- Born: Kyiv, Ukraine
- Occupation: Novelist

= Maria Kuznetsova (novelist) =

American novelist

Maria Kuznetsova (Note: Марія Кузнєцова) is a novelist with two book publications, both from Random House.

== Early life and education ==
Kuznetsova was born in Kyiv, Ukraine, and moved to the U.S. at five years old with her family. After the dissolution of the Soviet Union, her family became Jewish refugees in Alabama. Upon moving, she learned English, and eventually attended Duke University as an English major. She went on to receive master's degrees in creative writing from University of California, Davis and the Iowa Writers' Workshop. She serves as an assistant professor in the English department at Auburn University.

== Writing ==
Kuznetsova's debut novel Oksana, Behave! was published in 2019 by Random House. A bildungsroman about a young Ukrainian immigrant woman divided into "episodes" for chapters, the book was reviewed positively by Emma Straub in the Wall Street Journal, Anya Ulinich in the New York Times, O, The Oprah Magazine, Kirkus Reviews, and Publishers Weekly. Kuznetsova wrote in an essay for Catapult that many readers assumed that the book was autobiographical. The book's launch also led to author interviews with a variety of publications including Electric Literature, Bookforum, The Gazette, and the Chicago Review of Books. Kuznetsova stated that the Soviet dissident Sergei Dovlatov was an influence on the work.

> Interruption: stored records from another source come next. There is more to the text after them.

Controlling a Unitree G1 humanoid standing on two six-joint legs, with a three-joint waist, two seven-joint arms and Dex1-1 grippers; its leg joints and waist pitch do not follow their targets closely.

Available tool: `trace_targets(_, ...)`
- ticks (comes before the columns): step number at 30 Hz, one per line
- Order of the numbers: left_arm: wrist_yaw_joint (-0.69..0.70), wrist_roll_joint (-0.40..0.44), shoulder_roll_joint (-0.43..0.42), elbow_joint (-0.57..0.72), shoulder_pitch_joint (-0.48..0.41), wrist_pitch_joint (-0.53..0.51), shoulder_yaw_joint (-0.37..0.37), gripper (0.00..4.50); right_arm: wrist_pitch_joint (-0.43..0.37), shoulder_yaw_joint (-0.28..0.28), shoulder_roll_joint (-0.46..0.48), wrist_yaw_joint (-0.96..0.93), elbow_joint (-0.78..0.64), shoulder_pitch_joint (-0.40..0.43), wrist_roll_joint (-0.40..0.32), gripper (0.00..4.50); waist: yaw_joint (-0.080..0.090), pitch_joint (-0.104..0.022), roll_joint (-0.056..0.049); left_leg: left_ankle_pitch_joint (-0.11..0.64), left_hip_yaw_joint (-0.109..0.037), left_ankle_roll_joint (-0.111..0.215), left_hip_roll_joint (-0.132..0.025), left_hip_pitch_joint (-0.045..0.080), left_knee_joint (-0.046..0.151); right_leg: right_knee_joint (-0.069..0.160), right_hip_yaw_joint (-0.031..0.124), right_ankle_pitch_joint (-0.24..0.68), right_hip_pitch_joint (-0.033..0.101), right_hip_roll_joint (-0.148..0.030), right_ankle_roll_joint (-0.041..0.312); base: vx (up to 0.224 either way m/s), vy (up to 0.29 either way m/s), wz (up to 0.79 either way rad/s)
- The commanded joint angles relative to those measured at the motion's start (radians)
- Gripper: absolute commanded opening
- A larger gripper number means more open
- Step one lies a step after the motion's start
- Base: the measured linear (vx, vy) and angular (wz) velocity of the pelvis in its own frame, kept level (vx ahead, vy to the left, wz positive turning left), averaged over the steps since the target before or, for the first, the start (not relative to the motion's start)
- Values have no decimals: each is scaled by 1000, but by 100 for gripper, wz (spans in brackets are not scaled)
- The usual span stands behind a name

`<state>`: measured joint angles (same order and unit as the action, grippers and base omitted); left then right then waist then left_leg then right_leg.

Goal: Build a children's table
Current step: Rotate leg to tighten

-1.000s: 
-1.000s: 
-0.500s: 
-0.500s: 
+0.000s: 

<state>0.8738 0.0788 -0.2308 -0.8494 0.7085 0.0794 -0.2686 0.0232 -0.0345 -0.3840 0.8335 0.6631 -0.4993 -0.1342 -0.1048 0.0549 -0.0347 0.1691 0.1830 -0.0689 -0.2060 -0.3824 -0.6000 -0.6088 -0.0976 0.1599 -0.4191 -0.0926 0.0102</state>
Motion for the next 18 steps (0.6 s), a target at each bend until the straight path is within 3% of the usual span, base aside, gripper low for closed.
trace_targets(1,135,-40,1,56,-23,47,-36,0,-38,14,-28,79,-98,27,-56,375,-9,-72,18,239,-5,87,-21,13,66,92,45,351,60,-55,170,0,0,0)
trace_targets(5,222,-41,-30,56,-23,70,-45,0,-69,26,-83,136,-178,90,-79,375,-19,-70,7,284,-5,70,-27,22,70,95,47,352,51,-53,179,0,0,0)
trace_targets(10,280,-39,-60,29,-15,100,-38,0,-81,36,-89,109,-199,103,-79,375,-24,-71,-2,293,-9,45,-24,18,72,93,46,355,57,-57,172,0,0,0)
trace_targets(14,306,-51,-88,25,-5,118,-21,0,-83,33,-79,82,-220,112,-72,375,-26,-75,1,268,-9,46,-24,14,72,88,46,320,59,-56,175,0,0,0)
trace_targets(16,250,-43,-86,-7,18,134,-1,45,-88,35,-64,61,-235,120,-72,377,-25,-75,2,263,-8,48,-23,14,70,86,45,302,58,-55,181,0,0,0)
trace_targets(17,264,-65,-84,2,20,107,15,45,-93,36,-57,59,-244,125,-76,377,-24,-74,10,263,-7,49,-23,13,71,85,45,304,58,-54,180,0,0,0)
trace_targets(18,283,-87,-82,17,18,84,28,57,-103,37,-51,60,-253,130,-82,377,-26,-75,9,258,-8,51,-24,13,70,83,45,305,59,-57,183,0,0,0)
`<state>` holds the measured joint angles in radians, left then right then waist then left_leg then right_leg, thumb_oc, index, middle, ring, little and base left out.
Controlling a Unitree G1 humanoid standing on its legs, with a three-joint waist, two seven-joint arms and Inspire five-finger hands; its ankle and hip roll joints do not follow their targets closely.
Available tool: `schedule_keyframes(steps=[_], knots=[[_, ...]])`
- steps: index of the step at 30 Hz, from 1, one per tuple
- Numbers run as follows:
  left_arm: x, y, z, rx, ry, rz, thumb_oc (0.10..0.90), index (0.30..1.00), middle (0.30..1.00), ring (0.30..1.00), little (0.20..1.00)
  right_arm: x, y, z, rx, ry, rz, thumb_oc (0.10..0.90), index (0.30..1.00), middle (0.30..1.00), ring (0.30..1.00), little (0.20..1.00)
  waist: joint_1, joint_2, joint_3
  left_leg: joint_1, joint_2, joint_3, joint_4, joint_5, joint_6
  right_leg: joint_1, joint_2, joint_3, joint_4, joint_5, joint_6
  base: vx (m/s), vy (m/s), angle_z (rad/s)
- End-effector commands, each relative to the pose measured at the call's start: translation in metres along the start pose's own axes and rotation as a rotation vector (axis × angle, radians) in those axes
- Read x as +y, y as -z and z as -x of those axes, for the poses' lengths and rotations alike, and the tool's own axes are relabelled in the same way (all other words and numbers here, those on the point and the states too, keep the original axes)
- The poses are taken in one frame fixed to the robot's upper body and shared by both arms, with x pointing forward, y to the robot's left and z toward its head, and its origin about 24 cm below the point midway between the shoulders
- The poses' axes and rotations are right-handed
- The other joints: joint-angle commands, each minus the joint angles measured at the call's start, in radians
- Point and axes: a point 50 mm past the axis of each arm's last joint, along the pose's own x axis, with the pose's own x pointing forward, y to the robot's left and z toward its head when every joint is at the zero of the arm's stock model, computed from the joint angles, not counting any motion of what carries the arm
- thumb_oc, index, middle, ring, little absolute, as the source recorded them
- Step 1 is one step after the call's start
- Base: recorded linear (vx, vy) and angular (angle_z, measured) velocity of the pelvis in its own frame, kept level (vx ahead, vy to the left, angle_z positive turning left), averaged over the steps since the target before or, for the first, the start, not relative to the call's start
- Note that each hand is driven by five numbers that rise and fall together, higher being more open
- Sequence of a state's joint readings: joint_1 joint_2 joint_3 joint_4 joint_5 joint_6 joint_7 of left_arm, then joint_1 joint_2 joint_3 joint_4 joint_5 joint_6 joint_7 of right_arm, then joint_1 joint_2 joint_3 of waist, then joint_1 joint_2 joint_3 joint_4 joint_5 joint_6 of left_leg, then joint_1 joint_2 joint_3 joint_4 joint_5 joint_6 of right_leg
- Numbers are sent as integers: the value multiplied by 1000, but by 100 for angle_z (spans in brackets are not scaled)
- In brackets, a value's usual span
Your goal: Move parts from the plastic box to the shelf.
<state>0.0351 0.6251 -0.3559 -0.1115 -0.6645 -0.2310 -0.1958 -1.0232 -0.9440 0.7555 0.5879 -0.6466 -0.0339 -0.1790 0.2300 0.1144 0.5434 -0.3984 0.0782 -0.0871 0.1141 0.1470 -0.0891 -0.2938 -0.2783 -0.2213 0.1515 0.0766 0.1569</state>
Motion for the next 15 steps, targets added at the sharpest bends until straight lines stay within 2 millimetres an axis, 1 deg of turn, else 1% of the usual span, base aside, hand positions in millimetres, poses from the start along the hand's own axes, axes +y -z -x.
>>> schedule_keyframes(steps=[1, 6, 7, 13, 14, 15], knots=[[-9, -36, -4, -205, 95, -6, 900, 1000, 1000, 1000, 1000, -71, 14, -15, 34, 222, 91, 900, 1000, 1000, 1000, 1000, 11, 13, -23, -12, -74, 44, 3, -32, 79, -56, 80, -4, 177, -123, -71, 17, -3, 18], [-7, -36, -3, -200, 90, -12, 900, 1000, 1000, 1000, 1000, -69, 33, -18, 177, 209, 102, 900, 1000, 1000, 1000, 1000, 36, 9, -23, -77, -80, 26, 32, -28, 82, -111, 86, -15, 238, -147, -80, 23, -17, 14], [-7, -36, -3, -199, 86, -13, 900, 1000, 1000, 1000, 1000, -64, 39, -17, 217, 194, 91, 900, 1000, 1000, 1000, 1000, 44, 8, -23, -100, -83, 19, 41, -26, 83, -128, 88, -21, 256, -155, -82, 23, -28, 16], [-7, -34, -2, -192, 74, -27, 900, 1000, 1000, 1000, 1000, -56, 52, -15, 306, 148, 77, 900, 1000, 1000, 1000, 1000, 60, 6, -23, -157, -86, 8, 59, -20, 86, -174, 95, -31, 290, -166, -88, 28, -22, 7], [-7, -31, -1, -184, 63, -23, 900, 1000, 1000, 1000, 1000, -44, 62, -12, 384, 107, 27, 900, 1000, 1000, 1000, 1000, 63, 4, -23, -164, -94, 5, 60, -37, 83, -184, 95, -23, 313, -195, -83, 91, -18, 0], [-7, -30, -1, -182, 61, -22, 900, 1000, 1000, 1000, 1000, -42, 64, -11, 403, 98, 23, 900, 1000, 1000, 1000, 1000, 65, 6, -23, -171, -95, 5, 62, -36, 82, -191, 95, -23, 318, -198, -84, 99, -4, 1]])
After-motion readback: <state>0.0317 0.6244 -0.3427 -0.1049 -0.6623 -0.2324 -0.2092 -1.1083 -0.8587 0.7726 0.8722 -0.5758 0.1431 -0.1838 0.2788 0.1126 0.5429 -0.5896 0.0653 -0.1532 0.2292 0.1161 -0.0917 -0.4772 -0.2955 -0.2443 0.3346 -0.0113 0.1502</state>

Following the success of her first novel, Kuznetsova published her second, Something Unbelievable, less than two years later, in April 2021. The book centers a grandmother in Ukraine and a granddaughter in the U.S. discussing their Jewish family's history through and after the Holocaust. Rachel Khong wrote that the book argues that "the everyday matters—how unspectacular moments can transcend their confines, how miraculous the ordinary can be" in the New York Times. In an interview with Sanjena Santhian for The Millions, she said the novel began as a short story that she wrote for a class with Ethan Canin at the Iowa Writers' Workshop. This story's grandmother character was based on her grandmother in life, which she wrote about in an essay for Guernica. In an interview for Bookforum, she said that the second novel was different because it required more historical research than the first. It also received positive reviews from the Moscow Times, Bustle, Ploughshares, and the A.V. Club. However, it also received negative reviews, including one from Publishers Weekly, which wrote that the book "tediously unfolds" and "there’s not enough to hold readers' interest."

Kuznetsova has also published books reviews and other nonfiction, including essays in Slate about her experience having a miscarriage and postpartum depression after the birth of her daughter.